Thursday, July 17, 2008

One body in Christ

An interesting report from Sandro Magister at Chiesa, from which I've extracted a fragment:

Pauline Year: The Ecumenical Dream of Pope Benedict

Together with the patriarch of Constantinople, the successor of Peter has proclaimed a special jubilee year dedicated to another great apostle, Paul. The stated objective: "to create the unity of the 'catholica', of the Church formed from Jews and pagans, of the Church of all peoples"

by Sandro Magister




Who was Paul? And what is he saying to me today?
by Benedict XVI

[...]
In the search for the interior physiognomy of Saint Paul I would like, in the second place, to recall the words that the risen Christ addressed to him on the road to Damascus. First, the Lord asked him: "Saul, Saul, why are you persecuting me?" To the question, "Who are you, sir?" he was given the answer: "I am Jesus, whom you are persecuting" (Acts 9:4 f.) By persecuting the Church, Paul is persecuting Jesus himself. "You are persecuting me." Jesus identifies himself with the Church, as a single subject.

This exclamation of the Risen One, which transformed Saul's life, essentially contains the entire doctrine on the Church as Body of Christ. Christ did not withdraw to heaven, leaving on the earth a group of followers who carry forward "his cause." The Church is not an association that wants to promote a certain cause. In it there is no question of a cause. In it is the question of the person of Jesus Christ, who even as the Risen One has remained "flesh." He has "flesh and blood" (Lk. 24:39), as the Risen One affirms in Luke before the disciples who thought he was a ghost. He has a body. He is personally present in his Church, "Head and Body" form a single subject, as Augustine would say. "Do you not know that your bodies are members of Christ?" Paul writes to the Corinthians (1 Cor. 6:15). And he adds: just as, according to the book of Genesis, man and woman become one flesh, so also Christ becomes one spirit with his followers, a single subject in the new world of the resurrection (cf. 1 Cor. 6:16 ff.).

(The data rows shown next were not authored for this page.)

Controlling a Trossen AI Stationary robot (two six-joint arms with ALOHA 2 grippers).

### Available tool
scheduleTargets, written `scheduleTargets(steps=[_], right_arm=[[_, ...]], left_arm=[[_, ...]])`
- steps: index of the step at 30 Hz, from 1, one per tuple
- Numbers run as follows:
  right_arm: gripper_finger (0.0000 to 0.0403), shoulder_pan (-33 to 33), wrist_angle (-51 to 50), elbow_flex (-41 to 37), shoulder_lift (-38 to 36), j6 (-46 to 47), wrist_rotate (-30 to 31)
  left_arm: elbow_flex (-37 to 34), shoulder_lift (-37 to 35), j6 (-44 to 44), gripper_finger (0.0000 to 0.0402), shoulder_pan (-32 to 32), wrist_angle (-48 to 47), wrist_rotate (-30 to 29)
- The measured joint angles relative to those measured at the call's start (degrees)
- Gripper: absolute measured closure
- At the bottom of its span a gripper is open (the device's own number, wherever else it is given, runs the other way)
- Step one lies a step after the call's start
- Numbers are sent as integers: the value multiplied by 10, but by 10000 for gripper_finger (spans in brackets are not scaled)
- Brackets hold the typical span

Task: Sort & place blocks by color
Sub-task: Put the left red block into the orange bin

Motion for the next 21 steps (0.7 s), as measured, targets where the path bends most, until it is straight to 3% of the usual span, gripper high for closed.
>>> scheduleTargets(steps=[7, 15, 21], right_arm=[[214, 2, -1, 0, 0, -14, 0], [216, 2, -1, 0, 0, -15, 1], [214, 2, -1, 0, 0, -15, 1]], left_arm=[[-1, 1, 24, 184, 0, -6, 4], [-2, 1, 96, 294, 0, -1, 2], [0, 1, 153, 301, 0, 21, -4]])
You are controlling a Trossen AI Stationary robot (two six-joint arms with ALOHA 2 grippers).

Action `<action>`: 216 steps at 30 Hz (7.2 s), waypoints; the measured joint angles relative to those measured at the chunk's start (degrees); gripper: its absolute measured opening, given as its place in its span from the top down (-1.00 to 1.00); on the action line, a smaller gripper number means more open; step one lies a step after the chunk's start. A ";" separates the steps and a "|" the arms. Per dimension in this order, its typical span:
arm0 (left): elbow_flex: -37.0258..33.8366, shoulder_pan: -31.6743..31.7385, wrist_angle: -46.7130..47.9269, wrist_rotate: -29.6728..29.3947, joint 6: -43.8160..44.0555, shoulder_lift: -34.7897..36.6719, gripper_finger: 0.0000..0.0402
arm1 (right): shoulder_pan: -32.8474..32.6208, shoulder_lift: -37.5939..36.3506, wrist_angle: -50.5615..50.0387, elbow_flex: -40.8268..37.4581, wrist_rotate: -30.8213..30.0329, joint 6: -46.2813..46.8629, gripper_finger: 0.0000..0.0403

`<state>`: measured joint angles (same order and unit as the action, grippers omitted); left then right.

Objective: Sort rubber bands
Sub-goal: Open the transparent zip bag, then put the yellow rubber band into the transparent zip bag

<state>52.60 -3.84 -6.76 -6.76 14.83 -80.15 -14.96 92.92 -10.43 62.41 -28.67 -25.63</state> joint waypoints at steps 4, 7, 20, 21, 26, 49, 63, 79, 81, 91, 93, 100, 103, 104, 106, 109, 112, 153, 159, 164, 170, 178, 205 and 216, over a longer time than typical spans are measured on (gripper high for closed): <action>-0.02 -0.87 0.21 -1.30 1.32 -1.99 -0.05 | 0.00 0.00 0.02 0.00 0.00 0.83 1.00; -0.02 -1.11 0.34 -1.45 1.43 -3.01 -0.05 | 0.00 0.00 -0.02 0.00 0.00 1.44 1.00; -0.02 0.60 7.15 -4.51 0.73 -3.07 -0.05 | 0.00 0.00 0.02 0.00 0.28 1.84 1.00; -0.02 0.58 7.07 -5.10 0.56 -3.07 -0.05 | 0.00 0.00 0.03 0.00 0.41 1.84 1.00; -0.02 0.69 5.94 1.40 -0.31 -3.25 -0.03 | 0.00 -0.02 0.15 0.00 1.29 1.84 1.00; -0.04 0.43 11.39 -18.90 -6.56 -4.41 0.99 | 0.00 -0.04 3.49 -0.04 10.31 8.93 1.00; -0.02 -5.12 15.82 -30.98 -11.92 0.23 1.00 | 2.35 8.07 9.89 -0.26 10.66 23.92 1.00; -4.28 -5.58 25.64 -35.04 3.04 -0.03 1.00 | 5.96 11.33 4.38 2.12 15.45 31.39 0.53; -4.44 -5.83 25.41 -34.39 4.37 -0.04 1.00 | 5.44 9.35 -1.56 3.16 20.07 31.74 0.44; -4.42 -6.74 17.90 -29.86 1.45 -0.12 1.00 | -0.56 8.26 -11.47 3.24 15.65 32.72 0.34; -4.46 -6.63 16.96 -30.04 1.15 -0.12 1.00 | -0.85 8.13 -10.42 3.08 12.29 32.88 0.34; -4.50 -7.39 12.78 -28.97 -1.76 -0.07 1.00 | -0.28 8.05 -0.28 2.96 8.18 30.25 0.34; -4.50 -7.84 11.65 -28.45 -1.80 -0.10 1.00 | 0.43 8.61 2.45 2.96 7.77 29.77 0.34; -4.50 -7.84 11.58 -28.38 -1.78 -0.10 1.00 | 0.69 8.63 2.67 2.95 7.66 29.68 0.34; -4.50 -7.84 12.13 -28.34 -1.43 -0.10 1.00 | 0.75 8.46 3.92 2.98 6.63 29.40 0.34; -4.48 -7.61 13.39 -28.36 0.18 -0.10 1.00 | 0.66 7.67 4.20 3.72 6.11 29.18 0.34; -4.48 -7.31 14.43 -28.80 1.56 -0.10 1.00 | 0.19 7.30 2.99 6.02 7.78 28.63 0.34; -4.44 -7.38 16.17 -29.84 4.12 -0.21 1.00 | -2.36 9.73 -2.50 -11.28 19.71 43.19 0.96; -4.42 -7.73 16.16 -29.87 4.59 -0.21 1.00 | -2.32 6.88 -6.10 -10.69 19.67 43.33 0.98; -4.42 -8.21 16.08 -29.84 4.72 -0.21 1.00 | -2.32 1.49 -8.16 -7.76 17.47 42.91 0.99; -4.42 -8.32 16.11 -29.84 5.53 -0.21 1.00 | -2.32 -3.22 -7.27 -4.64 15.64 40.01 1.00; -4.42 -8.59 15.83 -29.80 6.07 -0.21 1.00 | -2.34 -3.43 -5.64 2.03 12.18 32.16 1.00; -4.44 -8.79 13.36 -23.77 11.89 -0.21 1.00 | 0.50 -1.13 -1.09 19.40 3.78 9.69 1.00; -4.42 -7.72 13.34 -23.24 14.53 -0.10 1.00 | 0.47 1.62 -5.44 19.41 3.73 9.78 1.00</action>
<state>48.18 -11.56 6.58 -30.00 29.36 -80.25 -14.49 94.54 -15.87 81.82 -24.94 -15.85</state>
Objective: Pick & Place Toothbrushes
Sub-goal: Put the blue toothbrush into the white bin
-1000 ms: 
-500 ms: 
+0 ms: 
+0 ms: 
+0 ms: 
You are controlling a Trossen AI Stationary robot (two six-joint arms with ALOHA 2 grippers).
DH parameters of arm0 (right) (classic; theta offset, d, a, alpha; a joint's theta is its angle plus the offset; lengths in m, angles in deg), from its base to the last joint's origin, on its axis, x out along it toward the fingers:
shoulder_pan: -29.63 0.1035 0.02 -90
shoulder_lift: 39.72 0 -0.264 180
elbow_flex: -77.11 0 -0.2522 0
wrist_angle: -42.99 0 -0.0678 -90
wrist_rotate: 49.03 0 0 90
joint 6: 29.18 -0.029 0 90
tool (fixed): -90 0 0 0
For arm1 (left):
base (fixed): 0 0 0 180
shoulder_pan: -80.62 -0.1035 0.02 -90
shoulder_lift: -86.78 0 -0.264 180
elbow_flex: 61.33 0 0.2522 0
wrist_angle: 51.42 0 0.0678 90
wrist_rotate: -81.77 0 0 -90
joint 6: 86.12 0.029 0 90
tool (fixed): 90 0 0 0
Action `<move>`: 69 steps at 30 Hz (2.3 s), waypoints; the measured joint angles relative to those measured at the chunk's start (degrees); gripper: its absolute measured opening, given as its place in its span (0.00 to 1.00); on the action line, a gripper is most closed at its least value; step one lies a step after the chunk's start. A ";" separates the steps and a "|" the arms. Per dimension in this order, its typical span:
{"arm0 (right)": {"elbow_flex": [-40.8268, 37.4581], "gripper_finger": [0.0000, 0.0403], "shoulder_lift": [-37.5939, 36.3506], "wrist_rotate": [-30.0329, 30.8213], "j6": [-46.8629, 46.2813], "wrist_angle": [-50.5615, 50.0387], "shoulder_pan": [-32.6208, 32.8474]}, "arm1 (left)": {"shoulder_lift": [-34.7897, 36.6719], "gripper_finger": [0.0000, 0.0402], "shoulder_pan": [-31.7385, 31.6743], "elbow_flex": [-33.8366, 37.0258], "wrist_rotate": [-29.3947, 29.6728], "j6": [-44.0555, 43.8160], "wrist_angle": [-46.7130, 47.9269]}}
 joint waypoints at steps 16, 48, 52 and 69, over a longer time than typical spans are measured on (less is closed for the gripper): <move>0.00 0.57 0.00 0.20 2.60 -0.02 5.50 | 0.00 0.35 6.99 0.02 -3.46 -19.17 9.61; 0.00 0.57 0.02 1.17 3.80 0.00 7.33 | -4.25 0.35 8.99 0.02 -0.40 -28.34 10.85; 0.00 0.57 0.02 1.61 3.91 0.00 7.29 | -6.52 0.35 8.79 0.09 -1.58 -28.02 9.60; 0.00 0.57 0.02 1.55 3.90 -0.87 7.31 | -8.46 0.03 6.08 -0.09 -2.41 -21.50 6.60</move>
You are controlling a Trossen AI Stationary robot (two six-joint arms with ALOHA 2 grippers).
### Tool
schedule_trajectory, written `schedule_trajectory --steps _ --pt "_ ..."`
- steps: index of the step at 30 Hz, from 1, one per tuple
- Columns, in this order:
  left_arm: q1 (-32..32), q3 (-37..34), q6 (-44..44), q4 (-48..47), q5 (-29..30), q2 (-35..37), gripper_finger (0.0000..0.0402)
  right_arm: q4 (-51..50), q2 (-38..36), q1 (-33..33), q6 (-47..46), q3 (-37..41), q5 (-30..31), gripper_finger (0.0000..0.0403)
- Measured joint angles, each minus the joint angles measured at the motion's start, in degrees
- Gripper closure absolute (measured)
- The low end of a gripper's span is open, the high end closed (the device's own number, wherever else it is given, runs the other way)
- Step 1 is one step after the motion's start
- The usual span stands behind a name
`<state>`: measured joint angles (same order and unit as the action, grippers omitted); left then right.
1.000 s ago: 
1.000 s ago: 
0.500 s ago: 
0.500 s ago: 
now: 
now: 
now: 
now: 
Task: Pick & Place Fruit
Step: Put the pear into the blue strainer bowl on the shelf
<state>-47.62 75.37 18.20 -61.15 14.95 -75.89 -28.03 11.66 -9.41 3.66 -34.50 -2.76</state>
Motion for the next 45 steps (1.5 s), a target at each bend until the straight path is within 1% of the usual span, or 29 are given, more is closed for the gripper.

Through all of this appears the Eucharistic mystery, in which Christ continually gives his Body and makes us his Body: "The cup of blessing that we bless, is it not a participation in the blood of Christ? The bread that we break, is it not a participation in the body of Christ? Because the loaf of bread is one, we, though many, are one body, for we all partake of the one loaf" (1 Cor. 10:16 f.). With these words, it is not only Paul who is addressing us now, but the Lord himself: How could you have lacerated my body? Before the face of Christ, this word becomes at the same time an urgent request: Bring us back together again, from all our divisions. Make this a reality again today. There is only one bread, because we, although we are many, are only one body. For Paul, the description of the Church as Body of Christ is not just any kind of comparison. It goes far beyond a comparison. "Why do you persecute me?" Christ continually draws us within his Body, he builds up his Body starting from the Eucharistic center, which for Paul is the center of Christian existence, by virtue of which all, and everyone individually, can personally experience: He loved me and gave himself for me.